= Beginning of Section =

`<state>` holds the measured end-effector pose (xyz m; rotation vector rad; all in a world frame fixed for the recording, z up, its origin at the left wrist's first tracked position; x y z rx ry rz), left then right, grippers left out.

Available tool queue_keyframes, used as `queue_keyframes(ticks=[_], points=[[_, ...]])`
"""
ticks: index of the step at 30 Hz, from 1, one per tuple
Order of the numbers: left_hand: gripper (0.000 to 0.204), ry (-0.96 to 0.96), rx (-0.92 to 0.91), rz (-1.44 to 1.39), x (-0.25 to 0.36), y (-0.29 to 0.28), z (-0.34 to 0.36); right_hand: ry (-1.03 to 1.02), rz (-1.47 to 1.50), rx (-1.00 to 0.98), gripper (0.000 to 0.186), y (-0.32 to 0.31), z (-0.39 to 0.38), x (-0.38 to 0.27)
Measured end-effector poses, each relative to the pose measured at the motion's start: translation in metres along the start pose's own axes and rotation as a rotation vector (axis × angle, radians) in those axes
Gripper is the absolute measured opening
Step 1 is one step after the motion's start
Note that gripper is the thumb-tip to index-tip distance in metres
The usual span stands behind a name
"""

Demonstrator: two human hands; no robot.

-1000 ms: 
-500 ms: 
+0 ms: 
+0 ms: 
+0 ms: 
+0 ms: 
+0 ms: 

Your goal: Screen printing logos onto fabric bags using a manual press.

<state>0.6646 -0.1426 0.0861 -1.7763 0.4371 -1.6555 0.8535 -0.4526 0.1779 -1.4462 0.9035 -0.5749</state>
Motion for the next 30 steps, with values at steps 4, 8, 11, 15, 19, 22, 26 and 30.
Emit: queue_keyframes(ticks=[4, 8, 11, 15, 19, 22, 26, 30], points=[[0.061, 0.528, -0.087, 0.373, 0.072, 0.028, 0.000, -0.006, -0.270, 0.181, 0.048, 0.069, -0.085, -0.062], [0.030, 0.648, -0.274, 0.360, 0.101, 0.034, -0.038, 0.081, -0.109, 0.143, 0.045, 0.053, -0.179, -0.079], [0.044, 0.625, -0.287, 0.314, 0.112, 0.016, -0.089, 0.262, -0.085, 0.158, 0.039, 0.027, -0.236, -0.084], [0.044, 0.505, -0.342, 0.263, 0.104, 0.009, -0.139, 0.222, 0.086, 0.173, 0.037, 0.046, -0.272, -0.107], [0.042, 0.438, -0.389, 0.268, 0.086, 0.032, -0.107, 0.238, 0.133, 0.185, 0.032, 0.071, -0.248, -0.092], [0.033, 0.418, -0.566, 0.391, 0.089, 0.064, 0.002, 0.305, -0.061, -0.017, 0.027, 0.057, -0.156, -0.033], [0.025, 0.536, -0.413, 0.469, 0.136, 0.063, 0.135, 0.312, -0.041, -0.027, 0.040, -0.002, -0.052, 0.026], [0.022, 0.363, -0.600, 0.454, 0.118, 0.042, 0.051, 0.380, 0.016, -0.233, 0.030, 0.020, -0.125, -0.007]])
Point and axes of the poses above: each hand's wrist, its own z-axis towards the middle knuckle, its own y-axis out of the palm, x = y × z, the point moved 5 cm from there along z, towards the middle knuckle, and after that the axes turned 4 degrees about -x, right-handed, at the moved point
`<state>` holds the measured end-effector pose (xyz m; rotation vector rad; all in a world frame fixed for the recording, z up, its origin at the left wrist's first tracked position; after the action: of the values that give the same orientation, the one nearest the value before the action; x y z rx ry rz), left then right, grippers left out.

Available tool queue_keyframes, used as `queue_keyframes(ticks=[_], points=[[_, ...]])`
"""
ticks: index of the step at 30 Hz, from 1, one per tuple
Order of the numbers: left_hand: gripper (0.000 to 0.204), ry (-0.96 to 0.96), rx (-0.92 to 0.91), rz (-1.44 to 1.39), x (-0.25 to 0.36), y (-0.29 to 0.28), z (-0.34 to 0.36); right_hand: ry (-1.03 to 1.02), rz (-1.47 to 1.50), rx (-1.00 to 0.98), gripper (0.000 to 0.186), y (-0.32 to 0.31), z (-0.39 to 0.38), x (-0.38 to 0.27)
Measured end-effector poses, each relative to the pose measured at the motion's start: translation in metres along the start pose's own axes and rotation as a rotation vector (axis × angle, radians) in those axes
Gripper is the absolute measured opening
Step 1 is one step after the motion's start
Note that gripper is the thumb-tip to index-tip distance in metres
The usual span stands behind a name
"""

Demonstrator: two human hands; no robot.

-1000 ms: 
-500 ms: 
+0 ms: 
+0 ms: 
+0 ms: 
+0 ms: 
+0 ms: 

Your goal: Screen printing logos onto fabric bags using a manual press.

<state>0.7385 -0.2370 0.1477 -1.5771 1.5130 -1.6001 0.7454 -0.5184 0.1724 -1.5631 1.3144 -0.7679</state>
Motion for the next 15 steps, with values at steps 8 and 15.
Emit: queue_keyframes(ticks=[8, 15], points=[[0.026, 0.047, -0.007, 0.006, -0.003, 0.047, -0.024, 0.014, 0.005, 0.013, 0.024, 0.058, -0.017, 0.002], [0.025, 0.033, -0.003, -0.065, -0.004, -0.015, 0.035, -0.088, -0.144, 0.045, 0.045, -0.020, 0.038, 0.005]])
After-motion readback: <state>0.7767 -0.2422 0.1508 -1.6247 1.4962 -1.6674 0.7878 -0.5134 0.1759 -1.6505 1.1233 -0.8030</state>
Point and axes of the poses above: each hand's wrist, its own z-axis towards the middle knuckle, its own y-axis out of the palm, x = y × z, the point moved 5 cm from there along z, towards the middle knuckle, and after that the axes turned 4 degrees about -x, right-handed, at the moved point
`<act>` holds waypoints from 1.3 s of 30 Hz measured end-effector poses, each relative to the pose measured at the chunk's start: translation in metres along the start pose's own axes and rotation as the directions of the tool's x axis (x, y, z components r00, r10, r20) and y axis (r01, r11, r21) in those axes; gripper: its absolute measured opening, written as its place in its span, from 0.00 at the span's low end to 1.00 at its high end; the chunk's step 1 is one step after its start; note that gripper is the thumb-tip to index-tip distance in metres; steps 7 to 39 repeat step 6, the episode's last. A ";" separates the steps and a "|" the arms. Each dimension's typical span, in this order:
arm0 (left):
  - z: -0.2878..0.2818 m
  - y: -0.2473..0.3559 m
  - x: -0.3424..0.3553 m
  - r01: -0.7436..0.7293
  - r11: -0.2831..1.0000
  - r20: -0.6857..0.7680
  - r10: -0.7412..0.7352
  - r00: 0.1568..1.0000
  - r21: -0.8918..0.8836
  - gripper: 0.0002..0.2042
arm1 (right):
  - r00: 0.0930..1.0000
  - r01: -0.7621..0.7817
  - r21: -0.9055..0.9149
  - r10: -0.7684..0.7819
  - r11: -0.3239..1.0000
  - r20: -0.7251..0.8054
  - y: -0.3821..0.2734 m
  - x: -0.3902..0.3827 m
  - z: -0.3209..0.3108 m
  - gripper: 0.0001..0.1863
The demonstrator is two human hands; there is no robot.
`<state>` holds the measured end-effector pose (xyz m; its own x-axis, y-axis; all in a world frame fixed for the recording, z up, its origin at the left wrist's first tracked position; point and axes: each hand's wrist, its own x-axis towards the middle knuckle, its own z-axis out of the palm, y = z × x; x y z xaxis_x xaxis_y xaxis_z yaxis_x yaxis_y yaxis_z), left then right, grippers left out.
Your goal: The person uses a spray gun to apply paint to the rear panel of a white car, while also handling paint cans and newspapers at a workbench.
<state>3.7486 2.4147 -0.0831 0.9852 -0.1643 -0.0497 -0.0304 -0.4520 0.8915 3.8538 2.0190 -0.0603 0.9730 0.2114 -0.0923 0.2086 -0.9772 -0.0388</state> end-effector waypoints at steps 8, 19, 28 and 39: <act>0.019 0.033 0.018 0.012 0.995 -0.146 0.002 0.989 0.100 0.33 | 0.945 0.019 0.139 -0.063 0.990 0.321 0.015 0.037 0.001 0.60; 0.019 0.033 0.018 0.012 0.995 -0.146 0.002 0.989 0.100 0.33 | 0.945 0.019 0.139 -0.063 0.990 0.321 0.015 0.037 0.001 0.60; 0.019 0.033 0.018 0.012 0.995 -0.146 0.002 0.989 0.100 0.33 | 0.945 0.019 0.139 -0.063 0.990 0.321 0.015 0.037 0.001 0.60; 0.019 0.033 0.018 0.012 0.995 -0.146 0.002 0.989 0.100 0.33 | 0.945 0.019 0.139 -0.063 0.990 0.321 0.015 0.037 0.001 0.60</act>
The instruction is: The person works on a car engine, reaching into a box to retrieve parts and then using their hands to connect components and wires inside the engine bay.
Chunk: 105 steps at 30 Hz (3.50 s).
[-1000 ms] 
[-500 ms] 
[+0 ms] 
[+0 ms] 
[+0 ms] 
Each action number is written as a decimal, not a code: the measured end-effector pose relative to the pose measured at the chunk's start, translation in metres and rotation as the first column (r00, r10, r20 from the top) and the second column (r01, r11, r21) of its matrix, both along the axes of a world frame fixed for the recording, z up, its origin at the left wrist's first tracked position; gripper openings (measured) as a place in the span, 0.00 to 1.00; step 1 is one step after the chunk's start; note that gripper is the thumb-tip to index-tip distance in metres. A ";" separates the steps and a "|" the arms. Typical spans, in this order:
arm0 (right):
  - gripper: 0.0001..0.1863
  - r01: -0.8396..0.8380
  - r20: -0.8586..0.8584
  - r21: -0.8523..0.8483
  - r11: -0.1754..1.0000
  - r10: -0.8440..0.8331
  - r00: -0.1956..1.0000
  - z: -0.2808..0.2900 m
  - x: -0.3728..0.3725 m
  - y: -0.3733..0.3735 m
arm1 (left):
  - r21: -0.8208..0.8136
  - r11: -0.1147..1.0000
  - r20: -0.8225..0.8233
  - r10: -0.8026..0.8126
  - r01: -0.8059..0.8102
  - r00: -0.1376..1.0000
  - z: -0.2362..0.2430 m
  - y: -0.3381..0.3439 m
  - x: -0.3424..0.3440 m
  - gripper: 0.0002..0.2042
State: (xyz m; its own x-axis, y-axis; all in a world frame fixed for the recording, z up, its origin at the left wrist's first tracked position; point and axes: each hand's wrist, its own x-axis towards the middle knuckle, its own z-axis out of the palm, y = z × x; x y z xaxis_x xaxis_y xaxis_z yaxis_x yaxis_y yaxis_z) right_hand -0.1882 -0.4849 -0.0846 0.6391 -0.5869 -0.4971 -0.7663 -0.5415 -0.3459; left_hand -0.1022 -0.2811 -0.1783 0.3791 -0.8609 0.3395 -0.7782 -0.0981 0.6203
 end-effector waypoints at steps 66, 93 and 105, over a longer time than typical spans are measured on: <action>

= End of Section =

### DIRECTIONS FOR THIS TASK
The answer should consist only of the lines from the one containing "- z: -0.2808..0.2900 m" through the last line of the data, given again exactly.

### RESULT
  - z: -0.2808..0.2900 m
  - x: -0.3728..0.3725 m
  - y: -0.3733..0.3735 m
arm1 (left):
  - r21: -0.8208..0.8136
  - r11: -0.1147..1.0000
  - r20: -0.8225..0.8233
  - r10: -0.8026..0.8126
  - r01: -0.8059..0.8102
  - r00: -0.1376..1.0000
  - z: -0.2362..0.2430 m
  - y: -0.3381..0.3439 m
  - x: -0.3424..0.3440 m
  - gripper: 0.0002..0.2042
State: (xyz m; its own x-axis, y-axis; all in a world frame fixed for the recording, z up, its origin at the left wrist's first tracked position; point and axes: each hand's wrist, its own x-axis towards the middle knuckle, its own z-axis out of the palm, y = z × x; x y z xaxis_x xaxis_y xaxis_z yaxis_x yaxis_y yaxis_z) right_hand -0.1882 -0.4849 -0.0846 0.6391 -0.5869 -0.4971 -0.7663 -0.5415 -0.3459; left_hand -0.1022 -0.2811 -0.1783 0.3791 -0.8609 0.3395 -0.7782 -0.0981 0.6203
 end-effector waypoints at steps 66, 93 and 105, over a longer time than typical spans are measured on: <action>

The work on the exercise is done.